The Seventh Function of Language

D’Ornano (pointing at Poniatowski as though he were personally responsible): “We checked. She never worked at Salpêtrière.”

Poniatowski (stirring his Bloody Mary): “It’s more or less proven that Barthes no longer had the document by the time he got to the hospital. In all probability, things went like this: he comes out of the lunch with Mitterrand, gets knocked over by a laundry van—driven by the first Bulgarian. A man posing as a doctor pretends to examine him and steals his papers and his keys. Everything suggests that the document was with his papers.”

D’Ornano: “In that case, what happened at the hospital?”

Poniatowski: “Witnesses saw two intruders whose description matches the two Bulgarians who killed the gigolo.”

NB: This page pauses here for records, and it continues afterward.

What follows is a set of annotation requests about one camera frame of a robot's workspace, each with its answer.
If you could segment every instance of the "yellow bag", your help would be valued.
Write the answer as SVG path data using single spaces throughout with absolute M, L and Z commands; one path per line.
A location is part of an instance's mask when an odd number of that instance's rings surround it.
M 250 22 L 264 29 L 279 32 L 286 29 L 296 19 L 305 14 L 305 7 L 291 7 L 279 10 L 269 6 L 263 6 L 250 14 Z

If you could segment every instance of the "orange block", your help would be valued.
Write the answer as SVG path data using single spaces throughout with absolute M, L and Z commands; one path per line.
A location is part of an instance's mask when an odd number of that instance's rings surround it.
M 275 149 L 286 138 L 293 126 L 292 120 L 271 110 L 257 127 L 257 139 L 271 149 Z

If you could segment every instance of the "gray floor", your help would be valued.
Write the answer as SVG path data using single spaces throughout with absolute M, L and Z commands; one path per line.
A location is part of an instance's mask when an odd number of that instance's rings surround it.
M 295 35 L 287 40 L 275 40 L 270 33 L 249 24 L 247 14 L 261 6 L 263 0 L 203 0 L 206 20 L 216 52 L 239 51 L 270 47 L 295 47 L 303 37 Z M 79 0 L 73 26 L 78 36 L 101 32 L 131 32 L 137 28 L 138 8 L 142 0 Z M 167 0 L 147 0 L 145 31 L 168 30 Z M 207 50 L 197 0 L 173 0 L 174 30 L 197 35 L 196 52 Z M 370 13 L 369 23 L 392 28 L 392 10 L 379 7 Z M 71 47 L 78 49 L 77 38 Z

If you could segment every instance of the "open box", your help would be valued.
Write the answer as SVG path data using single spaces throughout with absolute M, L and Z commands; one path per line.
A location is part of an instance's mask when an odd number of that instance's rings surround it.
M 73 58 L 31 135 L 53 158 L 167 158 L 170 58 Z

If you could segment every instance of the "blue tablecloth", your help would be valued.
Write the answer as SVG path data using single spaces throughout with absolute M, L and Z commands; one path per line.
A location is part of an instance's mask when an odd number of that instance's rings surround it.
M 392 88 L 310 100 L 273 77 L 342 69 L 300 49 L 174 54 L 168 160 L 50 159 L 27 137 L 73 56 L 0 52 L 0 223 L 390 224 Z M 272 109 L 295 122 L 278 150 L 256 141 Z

D’Ornano (trying to keep count of the number of Bulgarians involved): “But since he didn’t have the document anymore?”

Poniatowski: “They probably came back to finish the job.”

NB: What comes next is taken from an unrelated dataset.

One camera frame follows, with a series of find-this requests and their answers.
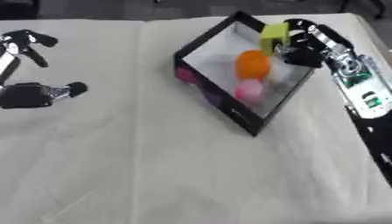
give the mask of table surface
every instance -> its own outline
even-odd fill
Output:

D’Ornano, who is soon out of breath, stops pacing and, as if his attention has been suddenly drawn to something, starts examining a corner of Delacroix’s painting.

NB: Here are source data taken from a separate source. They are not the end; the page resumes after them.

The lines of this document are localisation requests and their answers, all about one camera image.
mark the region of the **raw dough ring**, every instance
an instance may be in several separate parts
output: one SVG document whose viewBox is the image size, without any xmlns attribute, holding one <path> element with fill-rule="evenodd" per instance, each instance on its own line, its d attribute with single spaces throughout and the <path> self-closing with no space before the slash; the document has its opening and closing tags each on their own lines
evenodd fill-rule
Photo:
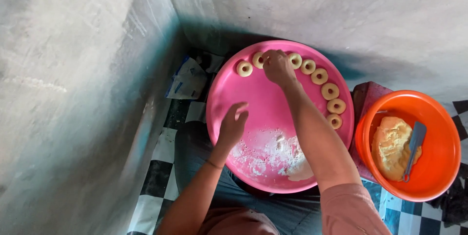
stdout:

Giscard (picking up the biography of JFK and stroking the cover): “Let’s assume that it was our men who were targeted in Bologna.”

Poniatowski (adding Tabasco): “That would prove they’re on the right track.”

D’Ornano: “Meaning?”

Poniatowski: “If it was really our men they were trying to eliminate, it must have been to prevent them from discovering something.”

Giscard: “This … club?”

Poniatowski: “Or something else.”

D’Ornano: “So we should send them to the USA?”

Giscard (sighing): “Doesn’t he have a phone, this American?”

Poniatowski: “The kid says it’ll be a chance to ‘get down to brass tacks.’”

D’Ornano: “You don’t say! So that little twat wants to go on a trip paid for by the Republic?”

Giscard (perplexed, as if chewing on something): “Given the available evidence, wouldn’t it be just as useful to send them to Sofia?”

Poniatowski: “Bayard’s a good cop, but he’s no James Bond. Maybe we could send a Service Action team?”

D’Ornano: “To do what? Bump off some Bulgarians?”

Giscard: “I’d rather keep the Ministry of Defense out of all this.”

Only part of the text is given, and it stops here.